**The problem:** In the records below, begin at the line containing "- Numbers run" and end at the line containing "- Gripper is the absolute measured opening"; quote every line in that span exactly, including both boundary lines, and no others.

____ Provided records

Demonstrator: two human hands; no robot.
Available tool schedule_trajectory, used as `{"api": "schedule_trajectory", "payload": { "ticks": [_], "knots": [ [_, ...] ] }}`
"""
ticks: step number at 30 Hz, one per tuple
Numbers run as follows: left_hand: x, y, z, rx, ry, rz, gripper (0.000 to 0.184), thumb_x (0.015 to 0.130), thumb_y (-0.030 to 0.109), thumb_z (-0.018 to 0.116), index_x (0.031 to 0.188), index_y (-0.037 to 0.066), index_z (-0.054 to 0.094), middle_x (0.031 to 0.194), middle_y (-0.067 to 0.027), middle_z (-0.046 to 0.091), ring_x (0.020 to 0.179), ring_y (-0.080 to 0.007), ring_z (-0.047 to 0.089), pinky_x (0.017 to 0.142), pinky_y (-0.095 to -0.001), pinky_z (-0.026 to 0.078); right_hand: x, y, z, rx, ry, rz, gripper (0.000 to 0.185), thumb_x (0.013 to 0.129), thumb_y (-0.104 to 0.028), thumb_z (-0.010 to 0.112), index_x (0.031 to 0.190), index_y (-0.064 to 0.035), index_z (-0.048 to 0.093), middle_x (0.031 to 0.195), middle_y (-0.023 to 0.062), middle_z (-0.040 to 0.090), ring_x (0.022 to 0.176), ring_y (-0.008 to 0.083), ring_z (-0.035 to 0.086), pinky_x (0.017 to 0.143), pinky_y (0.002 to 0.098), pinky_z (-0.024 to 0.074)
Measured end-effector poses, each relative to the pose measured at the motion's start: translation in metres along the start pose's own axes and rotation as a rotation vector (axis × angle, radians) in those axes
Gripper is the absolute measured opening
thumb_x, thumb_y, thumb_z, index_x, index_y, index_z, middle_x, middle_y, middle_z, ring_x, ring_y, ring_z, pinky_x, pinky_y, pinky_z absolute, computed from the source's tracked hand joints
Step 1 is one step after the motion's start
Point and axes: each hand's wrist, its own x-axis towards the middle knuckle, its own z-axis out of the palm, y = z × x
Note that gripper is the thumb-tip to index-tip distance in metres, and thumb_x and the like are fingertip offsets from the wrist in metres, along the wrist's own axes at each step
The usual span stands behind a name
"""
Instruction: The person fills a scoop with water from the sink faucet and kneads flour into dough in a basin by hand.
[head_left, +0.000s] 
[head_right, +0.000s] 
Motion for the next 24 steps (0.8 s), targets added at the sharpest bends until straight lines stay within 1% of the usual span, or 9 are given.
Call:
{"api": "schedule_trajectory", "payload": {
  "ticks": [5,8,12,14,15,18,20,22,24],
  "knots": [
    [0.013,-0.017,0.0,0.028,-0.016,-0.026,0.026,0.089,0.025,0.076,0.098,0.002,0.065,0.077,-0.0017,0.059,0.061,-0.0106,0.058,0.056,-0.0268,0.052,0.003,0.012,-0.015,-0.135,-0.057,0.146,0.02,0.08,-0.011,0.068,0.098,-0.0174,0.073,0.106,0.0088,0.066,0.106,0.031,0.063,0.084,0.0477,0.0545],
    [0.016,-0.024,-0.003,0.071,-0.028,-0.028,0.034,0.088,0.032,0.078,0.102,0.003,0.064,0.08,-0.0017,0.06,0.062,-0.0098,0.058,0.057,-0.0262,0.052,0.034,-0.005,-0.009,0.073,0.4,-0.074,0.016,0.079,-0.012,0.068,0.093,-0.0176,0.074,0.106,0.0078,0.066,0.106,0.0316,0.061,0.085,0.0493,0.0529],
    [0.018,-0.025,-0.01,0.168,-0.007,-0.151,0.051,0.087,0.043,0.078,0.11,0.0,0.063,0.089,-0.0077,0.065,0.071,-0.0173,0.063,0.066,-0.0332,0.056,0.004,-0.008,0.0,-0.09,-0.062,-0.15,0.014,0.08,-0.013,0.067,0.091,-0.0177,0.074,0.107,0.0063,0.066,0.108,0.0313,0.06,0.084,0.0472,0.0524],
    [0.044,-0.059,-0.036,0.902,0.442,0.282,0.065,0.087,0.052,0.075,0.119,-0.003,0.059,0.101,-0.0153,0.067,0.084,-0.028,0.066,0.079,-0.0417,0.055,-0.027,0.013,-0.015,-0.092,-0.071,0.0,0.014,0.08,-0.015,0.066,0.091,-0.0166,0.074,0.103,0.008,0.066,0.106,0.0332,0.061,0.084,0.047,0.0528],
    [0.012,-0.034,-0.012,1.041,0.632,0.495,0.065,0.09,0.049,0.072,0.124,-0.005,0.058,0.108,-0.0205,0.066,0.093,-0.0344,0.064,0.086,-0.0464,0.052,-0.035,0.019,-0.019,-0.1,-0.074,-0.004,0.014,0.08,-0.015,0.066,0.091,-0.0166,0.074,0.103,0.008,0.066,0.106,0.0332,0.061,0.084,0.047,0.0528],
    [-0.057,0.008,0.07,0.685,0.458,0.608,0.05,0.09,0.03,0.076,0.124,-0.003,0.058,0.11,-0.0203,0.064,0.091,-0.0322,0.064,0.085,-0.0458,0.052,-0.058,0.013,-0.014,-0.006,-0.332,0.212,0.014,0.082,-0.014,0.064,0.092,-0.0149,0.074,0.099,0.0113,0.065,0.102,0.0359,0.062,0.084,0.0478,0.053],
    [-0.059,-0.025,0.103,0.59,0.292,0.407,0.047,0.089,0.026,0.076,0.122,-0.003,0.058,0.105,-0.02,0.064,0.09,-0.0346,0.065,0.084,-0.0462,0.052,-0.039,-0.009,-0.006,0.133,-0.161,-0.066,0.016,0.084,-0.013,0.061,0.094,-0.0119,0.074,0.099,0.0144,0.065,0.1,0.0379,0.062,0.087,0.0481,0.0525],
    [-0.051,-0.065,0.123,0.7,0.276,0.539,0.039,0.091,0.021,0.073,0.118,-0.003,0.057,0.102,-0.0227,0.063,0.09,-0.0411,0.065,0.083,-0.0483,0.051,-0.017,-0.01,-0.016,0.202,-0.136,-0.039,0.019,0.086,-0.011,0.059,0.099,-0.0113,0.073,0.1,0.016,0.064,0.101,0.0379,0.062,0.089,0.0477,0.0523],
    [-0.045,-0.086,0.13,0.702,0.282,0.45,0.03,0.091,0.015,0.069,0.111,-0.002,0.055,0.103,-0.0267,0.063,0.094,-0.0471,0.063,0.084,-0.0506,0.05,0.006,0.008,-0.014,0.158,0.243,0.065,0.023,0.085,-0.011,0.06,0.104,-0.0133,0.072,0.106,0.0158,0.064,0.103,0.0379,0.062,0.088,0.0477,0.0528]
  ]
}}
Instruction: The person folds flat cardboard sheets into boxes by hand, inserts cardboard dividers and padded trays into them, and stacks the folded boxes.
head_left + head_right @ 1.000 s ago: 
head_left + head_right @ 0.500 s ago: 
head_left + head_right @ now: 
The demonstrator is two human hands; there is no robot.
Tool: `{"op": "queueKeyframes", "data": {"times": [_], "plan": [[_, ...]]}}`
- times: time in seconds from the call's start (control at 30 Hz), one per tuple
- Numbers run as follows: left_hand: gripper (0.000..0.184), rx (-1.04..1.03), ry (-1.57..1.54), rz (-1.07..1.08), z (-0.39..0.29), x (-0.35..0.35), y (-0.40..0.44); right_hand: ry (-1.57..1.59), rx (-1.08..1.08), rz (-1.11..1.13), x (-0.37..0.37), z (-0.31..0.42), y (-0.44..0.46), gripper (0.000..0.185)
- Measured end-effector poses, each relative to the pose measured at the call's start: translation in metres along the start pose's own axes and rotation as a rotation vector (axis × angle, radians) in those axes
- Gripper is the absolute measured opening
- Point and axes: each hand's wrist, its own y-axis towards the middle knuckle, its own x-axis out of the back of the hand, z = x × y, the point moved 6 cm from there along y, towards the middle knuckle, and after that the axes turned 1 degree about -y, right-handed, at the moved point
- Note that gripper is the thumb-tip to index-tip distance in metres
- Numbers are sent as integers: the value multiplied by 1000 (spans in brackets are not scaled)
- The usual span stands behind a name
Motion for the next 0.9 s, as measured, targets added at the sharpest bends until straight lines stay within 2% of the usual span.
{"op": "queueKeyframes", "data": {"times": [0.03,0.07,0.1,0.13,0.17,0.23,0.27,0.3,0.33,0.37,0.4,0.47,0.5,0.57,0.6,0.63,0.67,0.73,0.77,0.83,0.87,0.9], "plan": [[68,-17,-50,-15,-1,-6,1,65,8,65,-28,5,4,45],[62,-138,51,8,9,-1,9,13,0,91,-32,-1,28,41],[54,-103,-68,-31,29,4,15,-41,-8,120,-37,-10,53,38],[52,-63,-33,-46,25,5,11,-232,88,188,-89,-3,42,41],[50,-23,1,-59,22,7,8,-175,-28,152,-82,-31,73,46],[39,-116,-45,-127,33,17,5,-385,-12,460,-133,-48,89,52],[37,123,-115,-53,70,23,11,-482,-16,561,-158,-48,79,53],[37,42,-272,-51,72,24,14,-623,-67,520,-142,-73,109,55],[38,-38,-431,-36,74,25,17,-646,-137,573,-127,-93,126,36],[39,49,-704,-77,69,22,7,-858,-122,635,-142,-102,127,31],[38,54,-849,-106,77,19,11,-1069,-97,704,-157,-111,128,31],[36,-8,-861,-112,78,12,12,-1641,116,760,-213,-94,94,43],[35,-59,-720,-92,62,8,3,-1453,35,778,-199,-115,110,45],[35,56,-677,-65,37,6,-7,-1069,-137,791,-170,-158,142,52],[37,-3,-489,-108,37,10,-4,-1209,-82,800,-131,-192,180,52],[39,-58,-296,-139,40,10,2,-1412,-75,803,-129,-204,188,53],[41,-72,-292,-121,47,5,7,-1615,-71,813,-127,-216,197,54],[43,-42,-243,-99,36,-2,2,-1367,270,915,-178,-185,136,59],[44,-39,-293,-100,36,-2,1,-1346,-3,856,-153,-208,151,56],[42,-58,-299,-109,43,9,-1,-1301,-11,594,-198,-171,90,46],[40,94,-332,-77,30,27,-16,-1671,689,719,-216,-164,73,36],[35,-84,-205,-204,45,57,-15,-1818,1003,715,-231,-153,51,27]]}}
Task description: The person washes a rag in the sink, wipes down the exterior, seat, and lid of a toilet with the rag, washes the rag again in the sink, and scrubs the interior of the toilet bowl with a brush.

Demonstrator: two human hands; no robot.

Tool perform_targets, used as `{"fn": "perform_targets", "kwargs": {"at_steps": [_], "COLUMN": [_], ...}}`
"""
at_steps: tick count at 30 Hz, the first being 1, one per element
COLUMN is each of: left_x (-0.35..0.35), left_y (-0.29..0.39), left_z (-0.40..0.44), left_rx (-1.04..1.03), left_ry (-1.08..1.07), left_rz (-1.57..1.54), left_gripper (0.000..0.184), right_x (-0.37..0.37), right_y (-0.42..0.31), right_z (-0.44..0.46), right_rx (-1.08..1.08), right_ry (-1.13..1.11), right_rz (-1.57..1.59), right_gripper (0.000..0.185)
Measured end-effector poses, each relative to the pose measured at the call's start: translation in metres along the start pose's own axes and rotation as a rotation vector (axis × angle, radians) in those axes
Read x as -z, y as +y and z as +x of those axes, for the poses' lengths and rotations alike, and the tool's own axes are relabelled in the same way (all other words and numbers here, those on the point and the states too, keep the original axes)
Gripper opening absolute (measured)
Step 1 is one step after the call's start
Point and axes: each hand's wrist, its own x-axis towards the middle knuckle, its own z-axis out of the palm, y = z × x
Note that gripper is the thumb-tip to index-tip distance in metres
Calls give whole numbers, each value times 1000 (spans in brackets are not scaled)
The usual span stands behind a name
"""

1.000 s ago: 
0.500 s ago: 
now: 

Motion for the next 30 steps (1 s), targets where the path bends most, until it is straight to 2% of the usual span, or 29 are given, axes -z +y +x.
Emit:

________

**Solution below:**
- Numbers run as follows: left_hand: gripper (0.000..0.184), rx (-1.04..1.03), ry (-1.57..1.54), rz (-1.07..1.08), z (-0.39..0.29), x (-0.35..0.35), y (-0.40..0.44); right_hand: ry (-1.57..1.59), rx (-1.08..1.08), rz (-1.11..1.13), x (-0.37..0.37), z (-0.31..0.42), y (-0.44..0.46), gripper (0.000..0.185)
- Measured end-effector poses, each relative to the pose measured at the call's start: translation in metres along the start pose's own axes and rotation as a rotation vector (axis × angle, radians) in those axes
- Gripper is the absolute measured opening

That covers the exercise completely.